Herman Koch’s new novel, SUMMER HOUSE WITH SWIMMING POOL is the follow-up to his 2012 novel, THE DINNER and it’s also receiving positive response from critics and readers alike. SUMMER HOUSE WITH SWIMMING POOL is about a medical procedure that goes wrong, leaving a famous actor dead.

Dr. Marc Schlosser is a Dutch general practitioner who treats upper-middle class patients mostly in the arts, but finds the human body repulsive. He allows his patients twenty-minute appointments and often finds himself daydreaming and doodling, during these consultations.

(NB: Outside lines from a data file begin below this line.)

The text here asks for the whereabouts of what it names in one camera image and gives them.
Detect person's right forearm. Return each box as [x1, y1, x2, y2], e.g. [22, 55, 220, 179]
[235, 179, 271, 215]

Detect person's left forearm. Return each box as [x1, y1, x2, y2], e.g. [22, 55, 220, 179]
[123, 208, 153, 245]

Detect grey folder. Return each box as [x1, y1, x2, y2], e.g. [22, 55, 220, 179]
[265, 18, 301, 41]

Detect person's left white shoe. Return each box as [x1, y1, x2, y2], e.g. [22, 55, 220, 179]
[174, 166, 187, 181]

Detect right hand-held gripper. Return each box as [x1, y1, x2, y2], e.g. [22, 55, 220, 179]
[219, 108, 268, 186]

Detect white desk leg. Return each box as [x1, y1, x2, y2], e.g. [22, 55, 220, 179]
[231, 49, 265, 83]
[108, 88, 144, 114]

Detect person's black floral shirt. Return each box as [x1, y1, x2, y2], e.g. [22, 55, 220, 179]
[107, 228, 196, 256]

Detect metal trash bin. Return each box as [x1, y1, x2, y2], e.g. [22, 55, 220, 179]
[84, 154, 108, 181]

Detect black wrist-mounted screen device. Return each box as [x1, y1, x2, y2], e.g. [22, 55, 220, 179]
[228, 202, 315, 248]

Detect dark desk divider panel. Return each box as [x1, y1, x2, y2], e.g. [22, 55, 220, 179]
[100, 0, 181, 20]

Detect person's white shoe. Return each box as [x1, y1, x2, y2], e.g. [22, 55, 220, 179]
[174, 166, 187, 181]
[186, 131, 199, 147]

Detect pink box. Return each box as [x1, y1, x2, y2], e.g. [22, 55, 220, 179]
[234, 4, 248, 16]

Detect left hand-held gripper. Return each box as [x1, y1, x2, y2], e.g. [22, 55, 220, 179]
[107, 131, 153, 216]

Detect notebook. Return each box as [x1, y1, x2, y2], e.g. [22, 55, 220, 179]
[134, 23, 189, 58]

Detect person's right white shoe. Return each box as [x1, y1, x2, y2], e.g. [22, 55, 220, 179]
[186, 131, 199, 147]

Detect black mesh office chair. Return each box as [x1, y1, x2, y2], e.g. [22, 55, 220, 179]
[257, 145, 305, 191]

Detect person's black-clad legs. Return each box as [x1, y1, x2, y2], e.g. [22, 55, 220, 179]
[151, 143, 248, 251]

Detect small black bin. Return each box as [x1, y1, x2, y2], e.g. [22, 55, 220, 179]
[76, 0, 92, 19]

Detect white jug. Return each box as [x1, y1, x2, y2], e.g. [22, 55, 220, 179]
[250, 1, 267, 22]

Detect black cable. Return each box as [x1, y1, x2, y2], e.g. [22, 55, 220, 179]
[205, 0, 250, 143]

Marc, his wife, Caroline and two daughters are invited to join his patient Ralph Meier, a famous actor, his wife, Judith and two sons, Alex and Thomas, who are the same age as the Schlosser’s daughters at their summer home for holiday. Initially, everything is wonderful, swimming and sunbathing by the pool, barbequing and a never-ending flow of alcohol. But then, Ralph starts strutting around naked in front of everyone, including Marc’s daughters, eleven-year old, Lisa and thirteen year old, Julia. Both he and his wife find it inappropriate, but say nothing.

Ralph is a huge personality, larger than life in behavior, quite dramatic, with an obscene appetite and obnoxiously vulgar. In addition to the Schlosser family, there’re other houseguests; an older American Hollywood director with a girlfriend young enough to be friends with Marc’s oldest daughter. Everyone in the house is pawns for Ralph to move around and manipulate as he pleases.

The novel is filled with flawed, emotionally complex unlikeable characters. There’s a growing sense of horror underneath as you read and realize the characters are barely in control. They seem to have lost restraint of their moral compass.’

This is one of the first books I’ve ever read where I disliked all of the characters, not one had a redeemable characteristic. But SUMMER HOUSE WITH SWIMMING POOL is so well written and the story so compelling, once I started, I couldn’t turn away. I’m still left with a kind of puzzlement though, why I kept reading through the end.

Thank you to Shelf-Awareness for sending me an Advance Review Copy to read and review.